Aris Ananta
4 Januari 2012
Hari ini saya membaca di the Jakarta Post bahwa pemerintah akan mengurangi impor frozen meat sebanyak 34.000 ton di tahun 2012. Kalau mungkin, pengurangannya lebih banyak lagi. Bahkan, menurut berita ini, pemerintah akan tidak mengimpor frozen meat lagi, kalau persediaan lokal telah memenuhi.
Kebijakan ini sesungguhnya kebijakan yang menekankan pada sisi supply. Kita pun dapat mengatasi kekuarangan supply, dengan menaikkan harga frozen meat. Dengan harga yang lebih tinggi, minat masyarakat pun akan berkurang, kebutuhan impor frozen meat akan berkurang. Kalau harga frozen meat dibiarkan tinggi, sementara itu kita mendorong produksi buah dan sayur segar dari dalam negeri, maka masyarakat akan terdorong untuk mengurangi konsumsi daging dan menambah konsumsi buah dan sayur segar.

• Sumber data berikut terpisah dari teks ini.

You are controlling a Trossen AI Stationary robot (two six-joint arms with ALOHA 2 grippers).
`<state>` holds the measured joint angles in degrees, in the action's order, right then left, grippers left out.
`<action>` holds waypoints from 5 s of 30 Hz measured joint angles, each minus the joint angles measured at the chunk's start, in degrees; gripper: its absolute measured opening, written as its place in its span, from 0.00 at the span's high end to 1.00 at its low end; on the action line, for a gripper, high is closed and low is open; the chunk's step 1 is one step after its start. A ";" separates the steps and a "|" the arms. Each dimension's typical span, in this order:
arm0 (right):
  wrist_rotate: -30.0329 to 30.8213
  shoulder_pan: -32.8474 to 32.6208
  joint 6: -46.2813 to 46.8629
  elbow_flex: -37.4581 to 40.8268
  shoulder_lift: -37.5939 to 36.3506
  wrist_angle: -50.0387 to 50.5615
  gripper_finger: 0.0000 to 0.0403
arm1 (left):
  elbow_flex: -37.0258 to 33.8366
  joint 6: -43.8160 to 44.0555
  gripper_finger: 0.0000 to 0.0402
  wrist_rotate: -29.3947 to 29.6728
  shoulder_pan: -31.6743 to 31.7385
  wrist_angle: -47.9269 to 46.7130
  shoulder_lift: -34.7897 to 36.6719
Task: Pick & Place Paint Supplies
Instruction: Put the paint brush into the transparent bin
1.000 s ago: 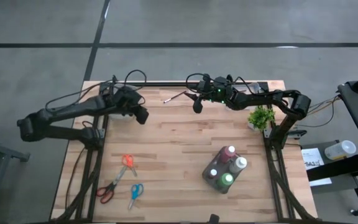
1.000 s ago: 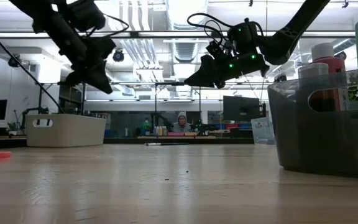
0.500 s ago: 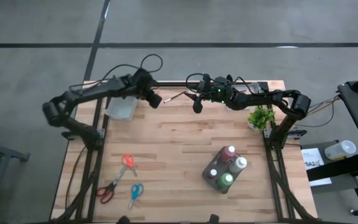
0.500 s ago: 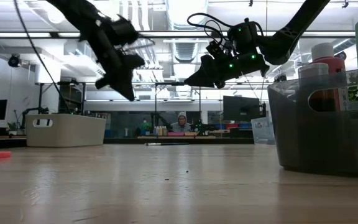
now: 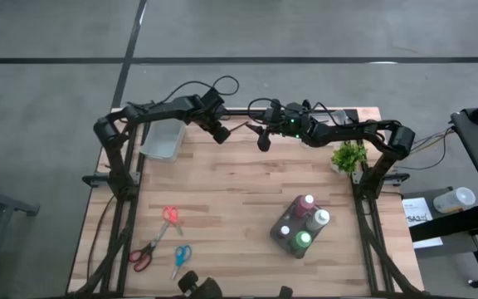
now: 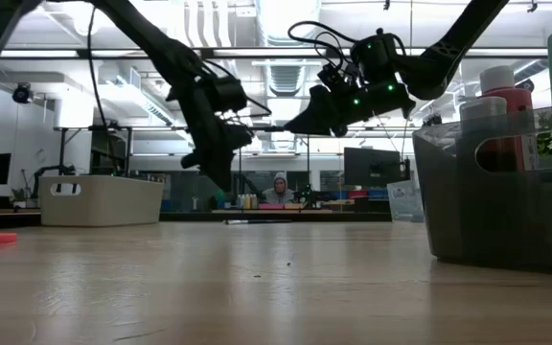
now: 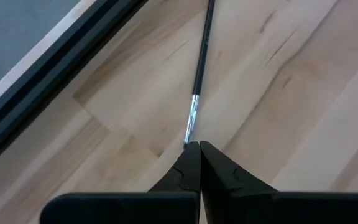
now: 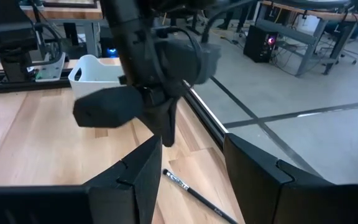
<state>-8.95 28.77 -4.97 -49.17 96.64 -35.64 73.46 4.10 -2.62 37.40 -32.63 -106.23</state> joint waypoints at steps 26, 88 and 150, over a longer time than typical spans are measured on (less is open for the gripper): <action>0.00 0.00 0.28 0.09 0.00 2.45 0.58 | 2.28 -1.33 1.00 -0.45 0.93 0.18 -8.47; 0.02 0.00 0.08 0.13 0.00 2.40 0.58 | 11.59 13.77 1.00 -11.36 2.25 -0.64 -17.52; 0.00 -0.02 0.90 0.13 0.00 5.61 0.58 | -4.00 7.67 1.00 15.89 -10.08 7.75 25.82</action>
<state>-8.95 28.75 -4.08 -49.04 96.64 -30.04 69.46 11.77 13.28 27.32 -24.89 -80.41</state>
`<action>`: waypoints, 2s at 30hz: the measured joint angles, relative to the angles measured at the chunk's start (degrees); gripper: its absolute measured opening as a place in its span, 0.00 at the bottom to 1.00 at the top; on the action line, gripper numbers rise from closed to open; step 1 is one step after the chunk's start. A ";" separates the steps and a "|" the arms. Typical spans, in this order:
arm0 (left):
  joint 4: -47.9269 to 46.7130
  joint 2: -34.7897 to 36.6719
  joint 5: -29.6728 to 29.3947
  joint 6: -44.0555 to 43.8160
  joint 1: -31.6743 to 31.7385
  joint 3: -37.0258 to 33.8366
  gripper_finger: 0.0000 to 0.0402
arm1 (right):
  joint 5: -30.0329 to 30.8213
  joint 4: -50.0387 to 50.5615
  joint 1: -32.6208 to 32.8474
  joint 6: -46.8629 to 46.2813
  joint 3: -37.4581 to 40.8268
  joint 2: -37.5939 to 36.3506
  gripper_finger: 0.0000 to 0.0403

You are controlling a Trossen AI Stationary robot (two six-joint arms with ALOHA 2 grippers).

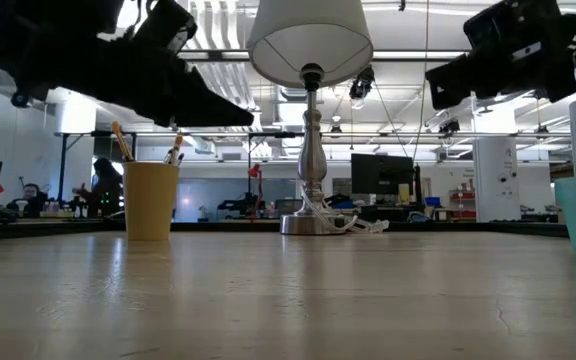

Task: Pick & Place Paint Supplies
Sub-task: Return to Home Position

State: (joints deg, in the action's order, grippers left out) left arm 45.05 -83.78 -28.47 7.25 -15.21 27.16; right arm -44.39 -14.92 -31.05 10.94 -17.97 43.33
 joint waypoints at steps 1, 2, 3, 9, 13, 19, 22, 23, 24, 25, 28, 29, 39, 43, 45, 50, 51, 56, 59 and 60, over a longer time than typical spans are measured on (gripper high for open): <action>0.29 -0.71 -0.01 -0.11 -0.01 0.19 0.03 | -0.54 -0.18 -0.50 0.02 0.42 -0.04 0.02; 0.29 -1.32 -0.02 -0.35 -0.02 0.39 0.03 | -0.72 -0.24 -0.95 0.02 0.81 -0.04 0.02; 0.27 -1.92 -0.01 -0.70 -0.02 0.74 0.03 | -0.69 -0.34 -1.35 0.03 1.16 -0.06 0.02; 0.20 -3.11 0.04 -3.20 0.00 1.51 0.03 | -0.65 -0.33 -2.58 0.09 2.67 -0.09 0.02; -0.08 -3.11 0.05 -3.24 -0.02 1.51 0.03 | -0.61 -0.36 -2.61 -2.02 3.16 -0.13 0.02; -0.08 -3.09 0.05 -3.24 0.00 1.51 0.03 | -0.59 -0.37 -2.62 -2.10 3.21 -0.11 0.02; -0.09 -3.09 0.05 -3.23 0.00 1.51 0.03 | -0.58 -0.37 -2.62 -2.49 3.21 -0.11 0.02; -0.08 -3.09 0.05 -3.24 0.00 1.51 0.03 | -0.59 -0.37 -2.62 -2.44 3.21 -0.11 0.02; -0.11 -3.09 0.07 -3.24 -0.01 1.51 0.03 | -0.57 -0.37 -2.62 -2.40 3.21 -0.11 0.02; -0.11 -3.09 0.05 -3.22 -0.02 1.51 0.03 | -0.58 -0.37 -2.62 -2.43 3.21 -0.11 0.02; -0.11 -3.09 0.07 -3.22 0.00 1.51 0.03 | -0.59 -0.37 -2.60 -2.43 3.21 -0.11 0.02; -0.11 -3.09 0.07 -3.23 0.00 1.51 0.03 | -0.58 -0.37 -2.62 -2.42 3.21 -0.11 0.02; -0.13 -3.09 0.09 -3.22 0.00 1.47 0.03 | -0.54 -0.37 -2.62 -2.40 3.21 -0.11 0.02; -0.13 -3.09 0.09 -3.22 0.00 1.47 0.03 | -0.52 -0.37 -2.62 -2.40 3.21 -0.11 0.02; 0.28 -3.09 0.09 -2.41 0.05 1.44 0.03 | -0.52 -0.37 -2.62 -2.40 3.21 -0.11 0.02; 0.47 -3.07 0.09 -0.25 0.19 1.42 0.03 | -0.52 -0.37 -2.62 -2.40 3.21 -0.11 0.02; 0.33 -3.07 0.09 -0.32 0.20 1.42 0.03 | -0.52 -0.37 -2.62 -2.40 3.21 -0.11 0.02; -0.08 -3.04 0.11 -0.33 0.20 1.42 0.03 | -0.52 -0.37 -2.62 -2.40 3.21 -0.11 0.02; -0.13 -3.04 0.11 -0.33 0.18 1.42 0.03 | -0.52 -0.37 -2.62 -2.40 3.21 -0.11 0.02; -0.10 -3.04 0.10 -0.33 0.18 1.42 0.03 | -0.52 -0.37 -2.62 -2.40 3.21 -0.11 0.02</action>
State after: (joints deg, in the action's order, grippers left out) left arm 44.95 -86.83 -28.37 6.92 -15.03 28.58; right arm -44.91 -15.29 -33.67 8.54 -14.76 43.22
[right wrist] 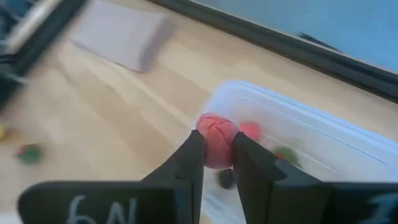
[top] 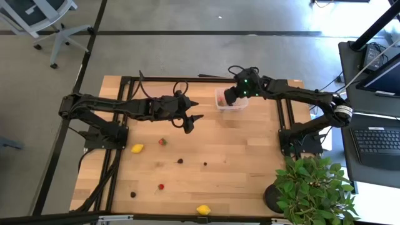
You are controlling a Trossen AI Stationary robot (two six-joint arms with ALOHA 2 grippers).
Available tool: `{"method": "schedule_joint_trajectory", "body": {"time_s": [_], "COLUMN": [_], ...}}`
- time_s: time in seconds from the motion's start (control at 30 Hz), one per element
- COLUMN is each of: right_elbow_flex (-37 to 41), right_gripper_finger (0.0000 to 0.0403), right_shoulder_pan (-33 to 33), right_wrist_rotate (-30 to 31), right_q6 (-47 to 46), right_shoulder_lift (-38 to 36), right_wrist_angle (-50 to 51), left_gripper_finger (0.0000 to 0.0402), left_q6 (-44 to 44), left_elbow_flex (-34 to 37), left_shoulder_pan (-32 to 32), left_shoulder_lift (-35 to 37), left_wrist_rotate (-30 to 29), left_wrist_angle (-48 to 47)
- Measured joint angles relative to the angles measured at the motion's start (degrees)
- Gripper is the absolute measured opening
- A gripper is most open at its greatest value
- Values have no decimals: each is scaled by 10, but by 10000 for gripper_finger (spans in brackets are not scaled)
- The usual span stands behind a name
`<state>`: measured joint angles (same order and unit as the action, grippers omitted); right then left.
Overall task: Pick and placing Produce into tupperware
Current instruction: Put the peach into the transparent bin
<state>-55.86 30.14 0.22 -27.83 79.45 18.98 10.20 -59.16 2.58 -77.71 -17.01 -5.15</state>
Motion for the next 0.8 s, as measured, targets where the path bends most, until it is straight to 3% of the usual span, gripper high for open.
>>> {"method": "schedule_joint_trajectory", "body": {"time_s": [0.47, 0.63, 0.8], "right_elbow_flex": [0, 0, 0], "right_gripper_finger": [82, 107, 159], "right_shoulder_pan": [34, 34, 34], "right_wrist_rotate": [2, 2, -3], "right_q6": [13, 21, 41], "right_shoulder_lift": [106, 112, 110], "right_wrist_angle": [47, 47, 45], "left_gripper_finger": [278, 274, 278], "left_q6": [4, 4, 3], "left_elbow_flex": [0, 0, 0], "left_shoulder_pan": [0, 0, 0], "left_shoulder_lift": [0, 0, 0], "left_wrist_rotate": [2, 0, 0], "left_wrist_angle": [0, 0, 0]}}
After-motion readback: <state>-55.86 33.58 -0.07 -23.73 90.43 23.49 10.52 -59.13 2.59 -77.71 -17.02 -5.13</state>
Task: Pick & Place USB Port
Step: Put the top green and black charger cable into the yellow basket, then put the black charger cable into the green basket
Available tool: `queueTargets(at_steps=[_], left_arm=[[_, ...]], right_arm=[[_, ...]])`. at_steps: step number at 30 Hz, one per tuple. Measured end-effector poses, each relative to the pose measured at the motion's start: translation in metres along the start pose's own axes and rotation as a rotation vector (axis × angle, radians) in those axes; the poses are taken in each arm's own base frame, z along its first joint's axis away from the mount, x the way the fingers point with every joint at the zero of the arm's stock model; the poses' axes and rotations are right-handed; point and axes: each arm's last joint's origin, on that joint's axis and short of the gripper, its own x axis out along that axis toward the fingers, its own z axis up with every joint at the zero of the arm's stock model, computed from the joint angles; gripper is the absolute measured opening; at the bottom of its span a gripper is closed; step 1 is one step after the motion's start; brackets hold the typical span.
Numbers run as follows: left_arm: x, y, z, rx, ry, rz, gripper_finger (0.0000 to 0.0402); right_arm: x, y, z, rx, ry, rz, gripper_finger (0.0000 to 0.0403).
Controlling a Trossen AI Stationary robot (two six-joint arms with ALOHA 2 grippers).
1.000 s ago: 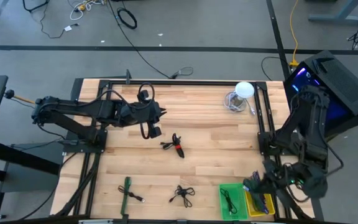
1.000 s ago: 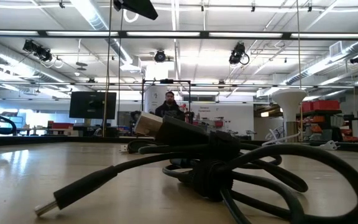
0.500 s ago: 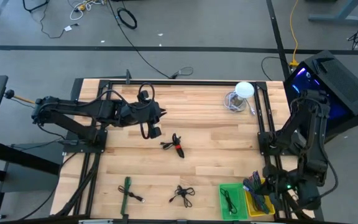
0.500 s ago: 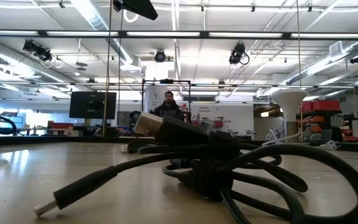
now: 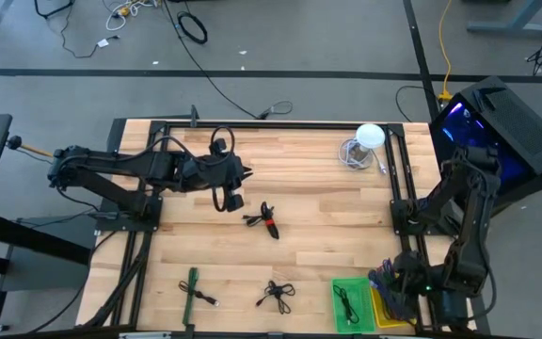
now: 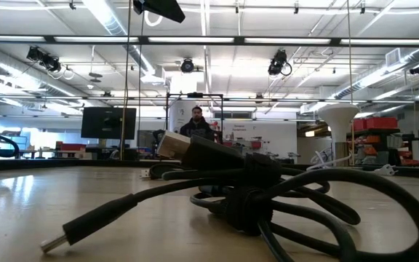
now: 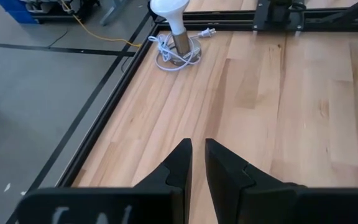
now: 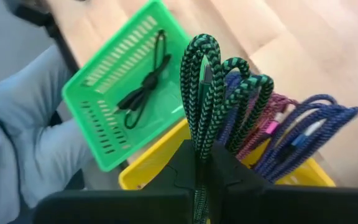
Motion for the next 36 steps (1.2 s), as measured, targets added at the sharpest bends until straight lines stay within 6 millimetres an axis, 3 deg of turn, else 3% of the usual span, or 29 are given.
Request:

Oleh sebab itu, salah satu cara mengurangi impor frozen meat adalah mendorong konsumsi dan produksi buah dan sayur lokal. Kita menjadi lebih sehat, mengurangi pembunuhan terhadap binatang, dan memperbaiki neraca perdagangan Indonesia. (*)
Filed under: Bahasa Indonesia, economy, Uncategorized, buah, frozen meat, impor, neraca perdagangan, pembunuhan binatang, sayur, sehat, supply














menurut saya pengurangan impor frozen meat itu akan mempengaruhi ekonomi indonesia ckup bsar.. krn apabila indonesia mampu memproduksi frozen meat sendiri itu akan menambah pendapatan indonesia. sekaligus membuka lapangan pekerjaan untuk wrga indonesia.. dengan demikian pendapatan akan naik dan pasti akan mengurangi hutang yang membelit indonesia. dan apabila frozen meat itu mampu di export ke luar indonesia pasti mendapatkan pemasukan yang lebih dibanding harus terus menerus mengimpor brng dr luar.